It seems to me that… that struck me as a very different situation than in Rogers, because in Rogers at least the official could day I didn’t know that I couldn’t provide you with this medication to begin with.

Here, the Petitioners don’t claim that he didn’t have a right to physical safety while he was committed to Pennhurst.

So I don’t see good faith immunity as something that could be decided by the court.

I could see the jury concluding good faith.

Well, you keep talking about the one issue, physical safety, but there are two other items.

One is restraint, and the other is treatment.

Now, you wouldn’t suggest at the time of these events that the constitutional right to treatment in a context like this had been clearly enunciated?

Edmond A. Tiryak:

Well, there were a number of–

Under the federal Constitution.

Edmond A. Tiryak:

–There were a number of court decisions that we cite for you in the brief that were in effect at the time.

They never have been decided here.

Edmond A. Tiryak:

No, but this Court has never held, and I’m not sure it would be a good thing to do, that this Court would have to make a ruling on point for the good faith immunity to get to the point of being a jury question.

I mean that would basically take away the damage remedy in civil rights actions.
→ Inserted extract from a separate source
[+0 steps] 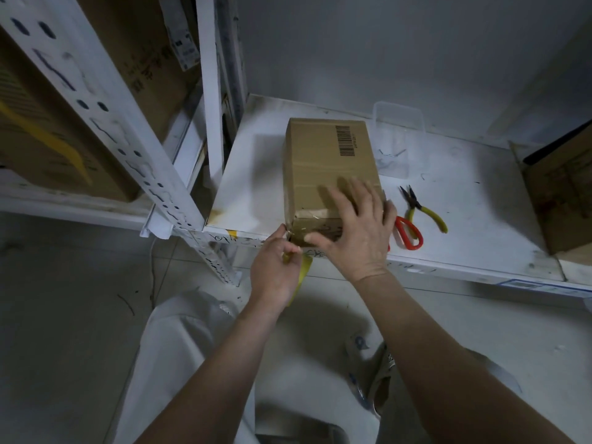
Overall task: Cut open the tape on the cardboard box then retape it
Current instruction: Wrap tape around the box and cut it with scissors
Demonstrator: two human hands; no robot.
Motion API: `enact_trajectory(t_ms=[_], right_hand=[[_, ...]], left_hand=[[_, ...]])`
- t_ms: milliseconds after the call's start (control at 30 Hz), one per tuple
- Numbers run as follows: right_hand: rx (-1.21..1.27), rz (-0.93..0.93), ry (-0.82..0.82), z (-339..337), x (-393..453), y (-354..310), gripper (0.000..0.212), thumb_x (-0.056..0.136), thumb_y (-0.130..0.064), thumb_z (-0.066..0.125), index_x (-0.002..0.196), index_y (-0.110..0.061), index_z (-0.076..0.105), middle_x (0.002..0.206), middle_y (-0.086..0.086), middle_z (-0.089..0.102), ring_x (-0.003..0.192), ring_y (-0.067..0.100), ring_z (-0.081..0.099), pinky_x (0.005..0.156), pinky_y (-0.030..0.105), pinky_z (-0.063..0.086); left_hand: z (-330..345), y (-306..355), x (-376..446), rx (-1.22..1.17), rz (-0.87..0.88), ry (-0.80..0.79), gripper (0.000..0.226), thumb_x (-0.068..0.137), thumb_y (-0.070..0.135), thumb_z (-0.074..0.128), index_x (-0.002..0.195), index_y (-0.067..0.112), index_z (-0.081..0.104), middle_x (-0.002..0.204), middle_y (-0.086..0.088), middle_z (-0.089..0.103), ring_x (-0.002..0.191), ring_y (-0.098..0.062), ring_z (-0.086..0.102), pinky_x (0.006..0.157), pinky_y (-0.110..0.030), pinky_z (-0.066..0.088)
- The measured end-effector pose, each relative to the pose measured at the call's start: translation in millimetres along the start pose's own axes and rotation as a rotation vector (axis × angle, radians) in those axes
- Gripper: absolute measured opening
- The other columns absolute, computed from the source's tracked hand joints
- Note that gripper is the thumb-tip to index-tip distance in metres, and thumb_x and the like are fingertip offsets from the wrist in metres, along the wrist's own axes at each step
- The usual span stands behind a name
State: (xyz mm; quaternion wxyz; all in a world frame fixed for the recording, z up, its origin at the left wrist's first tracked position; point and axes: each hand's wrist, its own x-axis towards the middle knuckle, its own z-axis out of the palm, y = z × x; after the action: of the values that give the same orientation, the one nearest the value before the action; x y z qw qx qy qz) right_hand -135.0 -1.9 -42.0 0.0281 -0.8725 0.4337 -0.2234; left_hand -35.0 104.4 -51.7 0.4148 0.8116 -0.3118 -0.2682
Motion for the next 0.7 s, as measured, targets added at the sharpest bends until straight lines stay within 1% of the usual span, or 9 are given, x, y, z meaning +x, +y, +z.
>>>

And was there some clearly enunciated constitutional right not to be restrained in a context like this?

Edmond A. Tiryak:

Well, this Court in the Ingraham case referred to freedom of bodily movement as being an historic liberty interest recognized from colonial days.

It didn’t deal with involuntarily committed people, though.

Edmond A. Tiryak:

Pardon me?

It didn’t deal with involuntarily committed people.

Edmond A. Tiryak:

That’s true, but it seems to me as Judge Adams below notes, freedom of bodily movement was probably the most traditional concept in terms of what liberty meant in due process from colonial times until today.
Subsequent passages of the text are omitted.